This would be laughable if it weren’t such an egregious distortion. The Nazis were not “equivalent” to a gang of American and Canadian extremists who cropped up in 2016. If anything, it’s the other way around, and even that’s an immoral stretch of the imagination.
Schwarzenegger goes on to explain that, in some ways, the siege on the meeting place of the U.S. Congress was worse because “the mob did not just shatter the windows of the Capitol; they shattered the ideas we took for granted. They did not just break down the doors of the building that housed American democracy; they trampled the very principles on which our country was founded.”

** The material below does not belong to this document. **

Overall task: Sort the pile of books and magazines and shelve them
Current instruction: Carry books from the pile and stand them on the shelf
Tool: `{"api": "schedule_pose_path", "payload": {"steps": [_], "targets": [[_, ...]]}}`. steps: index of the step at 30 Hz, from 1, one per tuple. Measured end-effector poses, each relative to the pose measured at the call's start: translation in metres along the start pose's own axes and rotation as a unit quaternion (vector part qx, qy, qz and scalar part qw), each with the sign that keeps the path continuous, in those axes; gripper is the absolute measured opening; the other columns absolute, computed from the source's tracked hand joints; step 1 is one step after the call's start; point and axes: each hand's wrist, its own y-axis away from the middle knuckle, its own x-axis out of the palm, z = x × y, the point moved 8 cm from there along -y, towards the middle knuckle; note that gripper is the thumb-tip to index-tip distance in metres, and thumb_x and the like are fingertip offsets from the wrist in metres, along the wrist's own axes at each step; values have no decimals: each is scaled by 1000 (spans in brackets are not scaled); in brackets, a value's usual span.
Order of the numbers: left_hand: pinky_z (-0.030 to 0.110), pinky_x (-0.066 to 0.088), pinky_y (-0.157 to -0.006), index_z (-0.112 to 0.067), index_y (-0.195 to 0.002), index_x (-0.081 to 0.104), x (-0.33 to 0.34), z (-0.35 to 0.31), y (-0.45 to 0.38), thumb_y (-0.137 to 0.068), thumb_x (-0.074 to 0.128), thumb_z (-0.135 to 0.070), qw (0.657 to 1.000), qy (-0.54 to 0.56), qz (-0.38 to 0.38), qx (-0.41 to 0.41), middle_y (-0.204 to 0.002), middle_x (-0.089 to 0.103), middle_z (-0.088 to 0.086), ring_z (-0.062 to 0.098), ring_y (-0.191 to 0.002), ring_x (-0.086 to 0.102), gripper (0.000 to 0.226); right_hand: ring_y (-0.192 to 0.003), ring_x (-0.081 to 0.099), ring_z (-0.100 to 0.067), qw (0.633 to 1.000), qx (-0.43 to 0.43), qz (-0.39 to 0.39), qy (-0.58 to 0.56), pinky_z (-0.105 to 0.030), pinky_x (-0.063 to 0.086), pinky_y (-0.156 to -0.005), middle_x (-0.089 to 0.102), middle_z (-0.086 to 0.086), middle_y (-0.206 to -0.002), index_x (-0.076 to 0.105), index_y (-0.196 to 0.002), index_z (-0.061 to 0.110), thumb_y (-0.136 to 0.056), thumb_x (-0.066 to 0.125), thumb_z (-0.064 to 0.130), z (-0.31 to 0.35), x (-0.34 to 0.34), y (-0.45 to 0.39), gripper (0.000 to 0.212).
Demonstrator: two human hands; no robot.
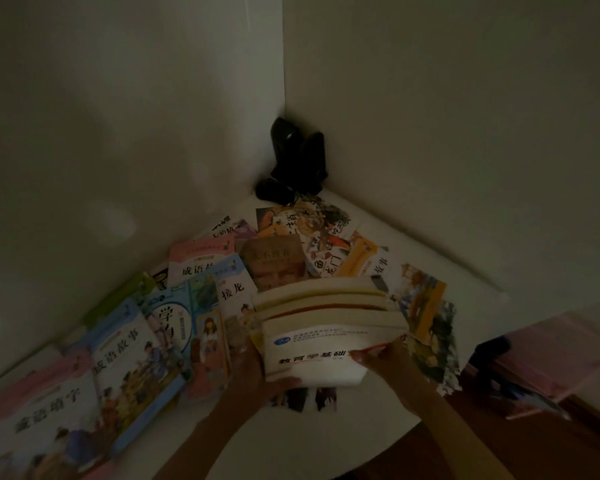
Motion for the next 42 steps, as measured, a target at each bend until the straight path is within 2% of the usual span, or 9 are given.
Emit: {"api": "schedule_pose_path", "payload": {"steps": [3, 7, 11, 13, 18, 25, 30, 36, 42], "targets": [[16, 53, -65, -12, -133, 42, 15, 2, 15, -59, 74, -54, 998, 27, 50, 3, -127, 53, 12, 3, -87, 57, 91, -88, 59, 1, 999, 19, -12, 38, -11, 52, -72, 61, 22, -91, 59, -89, 33, -77, 72, 4, -17, 6, 10, 33], [8, 45, -77, -4, -135, 40, 13, 5, 15, -37, 55, -80, 990, 125, 27, -53, -104, 54, -6, -7, -83, 52, 124, -80, 51, 16, 998, 37, -22, 36, 2, 42, -63, 53, 25, -98, 53, -108, 30, -79, 73, 13, -31, 14, 21, 39], [29, 55, -84, -13, -141, 29, 19, 8, 7, -51, 86, -47, 993, 103, 46, -48, -134, 48, 4, 10, -113, 57, 111, -84, 63, 2, 996, 0, -50, 67, -11, 50, -68, 66, -4, -106, 59, -88, 31, -75, 75, 7, -17, 6, 20, 32], [16, 52, -79, -23, -137, 31, 28, -5, -1, -66, 82, -30, 995, 96, 35, -13, -130, 49, -10, -7, -107, 57, 87, -90, 64, -20, 997, -16, -65, 50, -16, 53, -64, 67, -2, -93, 58, -85, 27, -72, 77, 3, -11, -9, 9, 34], [15, 52, -72, -23, -134, 36, 65, -25, -34, -72, 77, -10, 994, 107, -16, -18, -119, 58, -14, -6, -99, 61, 75, -96, 68, -14, 1000, -19, -15, 9, -21, 55, -68, 68, 2, -106, 46, -126, 20, -73, 76, 12, 4, -58, -25, 61], [12, 50, -52, -22, -110, 54, 152, -40, -86, -76, 73, -8, 967, 192, -100, -137, -106, 64, -1, 4, -80, 61, 41, -86, 68, -21, 999, 36, 8, 39, -23, 56, -62, 69, -3, -101, 56, -112, 26, -74, 76, 21, 13, -142, -94, 43], [39, 57, -76, -17, -109, 58, 191, -30, -102, -78, 71, -10, 912, 303, -184, -205, -119, 63, 13, 27, -96, 63, 34, -105, 63, -27, 970, 126, 43, 205, -41, 56, -83, 54, -10, -132, 41, -138, 13, -44, 81, 67, 1, -174, -144, 116], [43, 54, -78, -17, -121, 54, 196, -28, -108, -82, 67, -18, 876, 359, -241, -213, -115, 65, 8, 29, -99, 62, 41, -80, 71, -20, 959, 131, 128, 216, -32, 58, -68, 72, -5, -96, 67, -105, 21, -74, 75, 42, 11, -161, -163, 39], [45, 54, -80, -21, -128, 48, 194, -27, -108, -87, 62, -20, 867, 391, -242, -192, -116, 64, 5, 26, -98, 63, 43, -80, 70, -19, 972, 108, 143, 155, -27, 55, -64, 71, 0, -94, 65, -100, 29, -80, 70, 31, 14, -156, -149, 21]]}}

To strengthen his analogy, Schwarzenegger recounts having grown up “in the ruins of a country that suffered the loss of its democracy … surrounded by broken men drinking away the guilt over their participation in the most evil regime in history.”
His father was one such man, who “would come home drunk once or twice a week, and he would scream and hit us and scare my mother. I didn’t hold him totally responsible because our neighbor was doing the same thing to his family, and so was the next neighbor over. I heard it with my own ears and saw it with my own eyes. They were in physical pain from the shrapnel, and in emotional pain from what they saw or did.”
According to Schwarzenegger, “not all of them were rabid anti-Semites or Nazis. Many just went along, step by step, down the road.”
It all started, he says, “with lies and lies and lies, and intolerance. So, being from Europe, I’ve seen firsthand how things can spin out of control.”
Before proceeding to savage U.S. President Donald Trump, he assures the Twittersphere that he doesn’t believe America is on the path to becoming Nazi Germany. However, he warns, “we must be aware of the dire consequences of selfishness and cynicism.”
Yes, Schwarzenegger asserts, Trump “sought to overturn the results of … a fair election. He sought a coup by misleading people with lies. My father and our neighbors were also misled with lies, and I know where such lies lead.”
While the naturalized American uses his Austrian background to give credence to his false likening of the Capitol Hill violence to Kristallnacht—and disgustingly suggests that Trump’s “lies” resemble those of the Third Reich—he also seems not to know the meaning of the word “coup.”
As inexcusable as the violent break-in of the U.S. Capitol building was, it was not an actual attempted coup. It was a vile expression of rage on the part of people whose behavior neither I nor any of my fellow Trump supporters condone. Trump’s actions in the wake of his electoral defeat, which became clear following vote recounts, too, were unacceptable.
In fact, they completely undercut the many accomplishments that he made during the past four years. Even worse, they led to the loss of the Senate to the Democrats and handed the left its most coveted gift: the moral high ground. In one fell swoop, the months of looting and rioting by Black Lives Matter and Antifa thugs in cities across America were erased. And all the ideological battles that we conservatives have been waging against the cancel-culturalists went up in smoke.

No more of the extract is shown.